Phagocytic cells play a key role in the innate response to mycobacteria and therefore, in the initiation of the subsequent adaptive T cell immunity. If the route of infection is by inhalation, the alveolar macrophage is the first phagocytic cell involved in the initial uptake of mycobacteria. This cell is included in the group of antigen presenting cells (APCs). Alveolar macrophage tries to destroy mycobacteria through the phagolysosome fusion. If it happens no real infection will take place (animals has the ability to resist the challenge and in most instances this animals will be skin test negative at tuberculin testing). Other animals become infected and progress to exhibit disease. In this case, the alveolar macrophage is destroyed. After the first encounter, dendritic cells and monocytes (other type of APCs) will try to restrain the infection taking part in the phagocytic process. Interestingly, macrophage is the preferred host cell for the intracellular mycobacteria, but it is also a key effector cell for control and destruction of such pathogens.
Experimental studies performed with M. tuberculosis have reported valuable information about immune recognition and phagocytosis of mycobacteria. Both processes are carrying out by different receptor of APCs and are parallel and difficult to summarize (Fig. 1). Toll-like receptors (TLRs) are phylogenetically conserved mediators of innate immunity which are essential for microbial recognition on APCs. In the context of CD14, TLR-2 and TLR-4 binds with lipoarabinomannan and heat-labile cell-associated factor respectively and TLR-9 possibly binds to bacterial DNA. TLRs are expressed not only at the cell surface but also in phagosomes: therefore, immune activation may occur with or without phagocytosis. On the other hand, phagocytosis alone probably does not lead to immune activation without the involvement of TLRs.
Best characterized receptor for non-opsonin-mediated phagocytosis of mycobacteria is the macrophage mannose receptor, which recognizes terminal mannose residues on mycobacteria.

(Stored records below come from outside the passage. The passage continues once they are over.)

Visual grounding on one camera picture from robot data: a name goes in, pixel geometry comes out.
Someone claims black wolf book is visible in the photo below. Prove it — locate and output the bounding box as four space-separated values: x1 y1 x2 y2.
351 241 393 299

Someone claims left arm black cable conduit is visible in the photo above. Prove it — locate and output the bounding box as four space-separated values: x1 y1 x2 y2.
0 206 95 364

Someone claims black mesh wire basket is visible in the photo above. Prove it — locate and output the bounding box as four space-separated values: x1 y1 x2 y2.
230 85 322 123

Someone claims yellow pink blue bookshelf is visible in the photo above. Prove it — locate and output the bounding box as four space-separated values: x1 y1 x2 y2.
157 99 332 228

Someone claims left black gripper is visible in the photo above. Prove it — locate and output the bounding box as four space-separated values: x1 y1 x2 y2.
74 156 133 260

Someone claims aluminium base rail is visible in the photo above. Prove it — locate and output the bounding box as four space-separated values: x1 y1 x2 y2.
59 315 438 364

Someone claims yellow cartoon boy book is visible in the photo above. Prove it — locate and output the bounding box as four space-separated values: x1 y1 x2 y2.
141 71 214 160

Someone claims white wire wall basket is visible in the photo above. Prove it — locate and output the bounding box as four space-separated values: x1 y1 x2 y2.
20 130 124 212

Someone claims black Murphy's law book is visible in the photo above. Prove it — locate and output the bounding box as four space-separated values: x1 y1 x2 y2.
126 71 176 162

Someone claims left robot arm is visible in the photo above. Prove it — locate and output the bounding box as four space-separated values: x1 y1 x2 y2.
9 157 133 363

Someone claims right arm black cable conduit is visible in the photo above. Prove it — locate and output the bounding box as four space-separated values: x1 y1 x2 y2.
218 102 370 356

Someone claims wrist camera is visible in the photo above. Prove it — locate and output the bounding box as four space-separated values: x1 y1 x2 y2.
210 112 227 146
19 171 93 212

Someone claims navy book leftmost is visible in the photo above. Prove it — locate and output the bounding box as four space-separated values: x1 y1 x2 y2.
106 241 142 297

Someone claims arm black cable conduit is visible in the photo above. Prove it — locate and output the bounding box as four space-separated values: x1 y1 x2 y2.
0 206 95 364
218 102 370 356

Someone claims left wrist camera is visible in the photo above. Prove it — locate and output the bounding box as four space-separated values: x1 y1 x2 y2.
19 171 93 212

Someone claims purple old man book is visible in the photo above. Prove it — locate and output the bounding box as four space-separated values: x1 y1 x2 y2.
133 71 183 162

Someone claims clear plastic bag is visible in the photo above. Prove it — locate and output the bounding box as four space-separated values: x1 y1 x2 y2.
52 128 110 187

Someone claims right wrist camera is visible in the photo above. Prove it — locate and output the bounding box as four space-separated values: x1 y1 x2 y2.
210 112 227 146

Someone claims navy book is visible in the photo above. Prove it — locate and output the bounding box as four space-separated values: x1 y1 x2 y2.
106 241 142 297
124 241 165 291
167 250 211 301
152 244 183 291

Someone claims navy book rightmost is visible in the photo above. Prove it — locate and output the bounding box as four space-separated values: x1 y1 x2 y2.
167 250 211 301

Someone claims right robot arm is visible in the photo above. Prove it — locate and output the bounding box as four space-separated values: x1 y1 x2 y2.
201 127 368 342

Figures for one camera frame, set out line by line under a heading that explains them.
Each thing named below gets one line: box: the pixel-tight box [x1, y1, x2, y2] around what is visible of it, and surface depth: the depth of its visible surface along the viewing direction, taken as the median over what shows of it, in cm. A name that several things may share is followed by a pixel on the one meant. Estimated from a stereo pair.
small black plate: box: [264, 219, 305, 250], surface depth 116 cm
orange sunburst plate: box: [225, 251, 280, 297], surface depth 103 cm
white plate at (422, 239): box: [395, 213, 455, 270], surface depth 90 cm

Also, scavenger receptors recognize low density lipoproteins. Phagosomes (product of endocytic pathway initiated by phagocytosis of mycobacteria) can fuse with lysosomes to produce phagolysosomes. The lysosome is a complex vacuolar organelle containing potent hydrolytic enzymes capable of degrading a whole range of macromolecules including microbes. These enzymes function optimally at acidic pH, a condition found within the lysosome (pH 4.5-5.0): this acidic environment is maintained by membrane ATP-dependent proton pumps. Destruction of mycobacteria in the phagolysosomes stimulate activation of IL1-R-associated kinase (IRAK), a serin kinase that activates transcription factors like NF-Κb (nuclear factor kappa B) to signal the production of cytokines. Furthermore, through membrane TLRs, myeloid differentiation protein 88 (MyD88) is activated. MyD88, a common signaling component that links all TLRs to IRAK, is essential for mycobacteria-induced macrophage activation.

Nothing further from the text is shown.